What is expected – Please repeat every line below exactly, from the first to the last.

Recorded data –
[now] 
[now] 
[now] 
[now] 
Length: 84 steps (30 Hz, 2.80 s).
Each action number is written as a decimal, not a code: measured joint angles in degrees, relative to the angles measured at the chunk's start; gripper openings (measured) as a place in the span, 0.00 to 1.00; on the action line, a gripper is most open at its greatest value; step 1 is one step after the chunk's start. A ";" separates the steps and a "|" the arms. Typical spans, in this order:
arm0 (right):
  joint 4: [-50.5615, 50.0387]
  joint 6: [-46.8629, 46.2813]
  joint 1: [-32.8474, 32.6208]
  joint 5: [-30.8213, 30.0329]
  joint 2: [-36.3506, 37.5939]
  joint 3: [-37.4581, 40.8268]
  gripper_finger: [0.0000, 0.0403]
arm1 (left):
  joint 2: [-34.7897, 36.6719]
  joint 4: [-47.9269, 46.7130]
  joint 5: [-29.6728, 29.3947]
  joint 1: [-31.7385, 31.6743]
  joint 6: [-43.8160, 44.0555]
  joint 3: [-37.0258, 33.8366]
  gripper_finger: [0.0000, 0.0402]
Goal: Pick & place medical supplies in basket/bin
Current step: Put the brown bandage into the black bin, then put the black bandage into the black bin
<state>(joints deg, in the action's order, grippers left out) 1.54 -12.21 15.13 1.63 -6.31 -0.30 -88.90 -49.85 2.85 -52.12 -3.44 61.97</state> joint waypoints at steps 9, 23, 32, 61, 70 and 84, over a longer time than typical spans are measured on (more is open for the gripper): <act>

Exercise answer –
[now] 
[now] 
[now] 
[now] 
Length: 84 steps (30 Hz, 2.80 s).
Each action number is written as a decimal, not a code: measured joint angles in degrees, relative to the angles measured at the chunk's start; gripper openings (measured) as a place in the span, 0.00 to 1.00; on the action line, a gripper is most open at its greatest value; step 1 is one step after the chunk's start. A ";" separates the steps and a "|" the arms. Typical spans, in this order:
arm0 (right):
  joint 4: [-50.5615, 50.0387]
  joint 6: [-46.8629, 46.2813]
  joint 1: [-32.8474, 32.6208]
  joint 5: [-30.8213, 30.0329]
  joint 2: [-36.3506, 37.5939]
  joint 3: [-37.4581, 40.8268]
  gripper_finger: [0.0000, 0.0403]
arm1 (left):
  joint 2: [-34.7897, 36.6719]
  joint 4: [-47.9269, 46.7130]
  joint 5: [-29.6728, 29.3947]
  joint 1: [-31.7385, 31.6743]
  joint 6: [-43.8160, 44.0555]
  joint 3: [-37.0258, 33.8366]
  gripper_finger: [0.0000, 0.0402]
Goal: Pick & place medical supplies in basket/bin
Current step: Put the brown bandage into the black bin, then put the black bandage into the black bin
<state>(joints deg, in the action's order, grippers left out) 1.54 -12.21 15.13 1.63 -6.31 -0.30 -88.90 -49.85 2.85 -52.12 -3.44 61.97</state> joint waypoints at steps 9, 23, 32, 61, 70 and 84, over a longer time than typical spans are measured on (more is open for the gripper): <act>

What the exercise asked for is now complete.